[[ AVAILABLE DATA, beginning ]]

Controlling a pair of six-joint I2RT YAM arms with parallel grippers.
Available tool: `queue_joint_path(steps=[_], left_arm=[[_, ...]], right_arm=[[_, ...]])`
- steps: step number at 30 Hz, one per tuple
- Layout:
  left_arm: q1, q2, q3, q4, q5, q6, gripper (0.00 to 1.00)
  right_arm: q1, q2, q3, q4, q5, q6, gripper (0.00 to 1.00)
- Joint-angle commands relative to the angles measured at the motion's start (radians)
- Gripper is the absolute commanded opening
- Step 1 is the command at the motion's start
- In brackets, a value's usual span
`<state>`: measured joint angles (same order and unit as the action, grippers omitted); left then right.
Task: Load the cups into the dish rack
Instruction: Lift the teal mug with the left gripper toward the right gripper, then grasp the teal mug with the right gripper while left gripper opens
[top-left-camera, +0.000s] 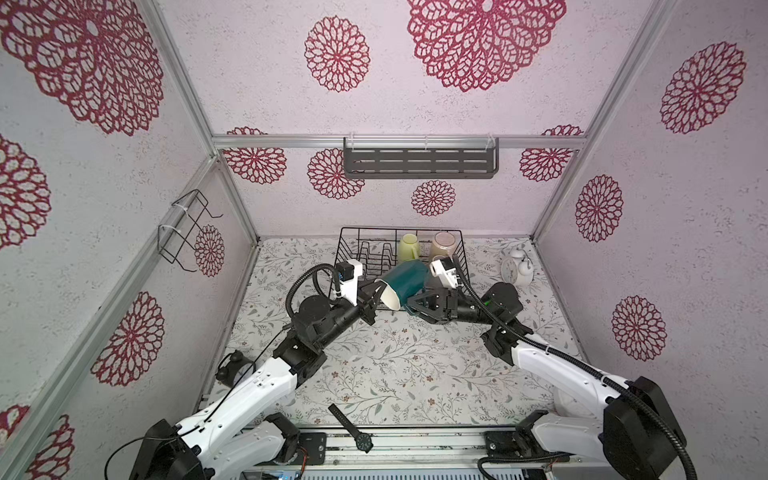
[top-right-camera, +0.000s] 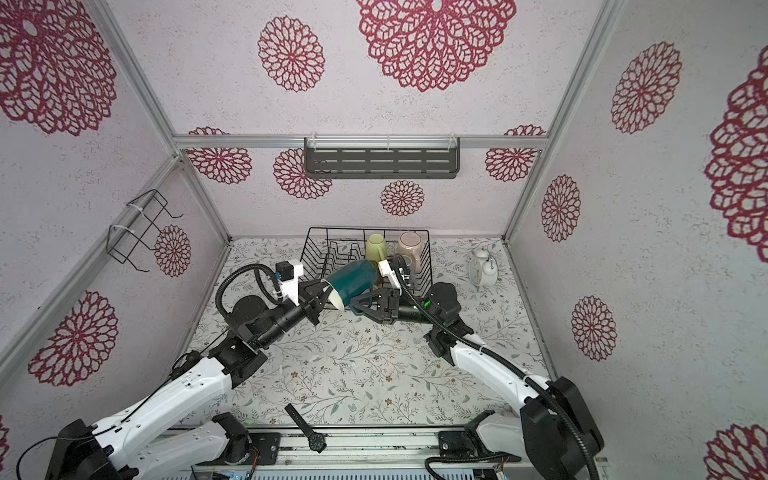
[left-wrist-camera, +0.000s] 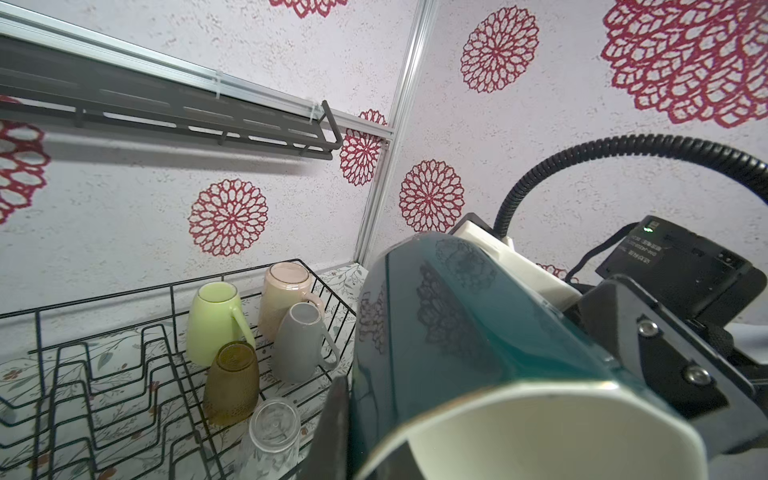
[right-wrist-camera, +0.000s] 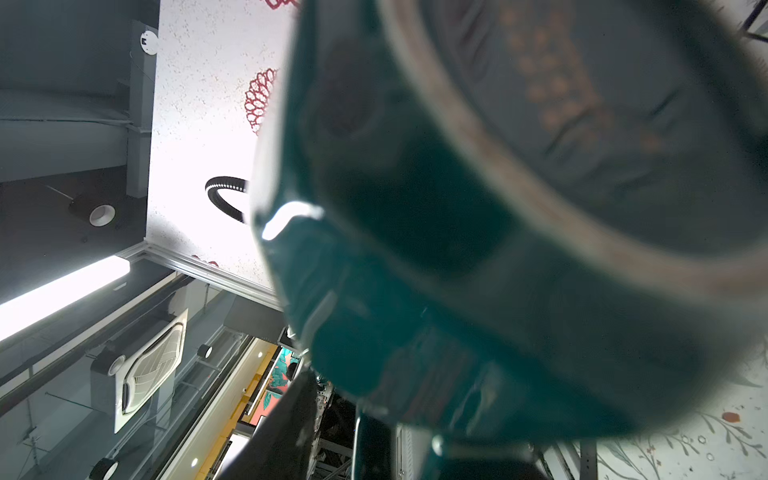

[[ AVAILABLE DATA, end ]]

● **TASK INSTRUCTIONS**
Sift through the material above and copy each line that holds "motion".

● **ANSWER BOX**
- Joint-angle commands relative to the angles measured at the motion's start (radians)
- Step 1 is the command at the motion's start

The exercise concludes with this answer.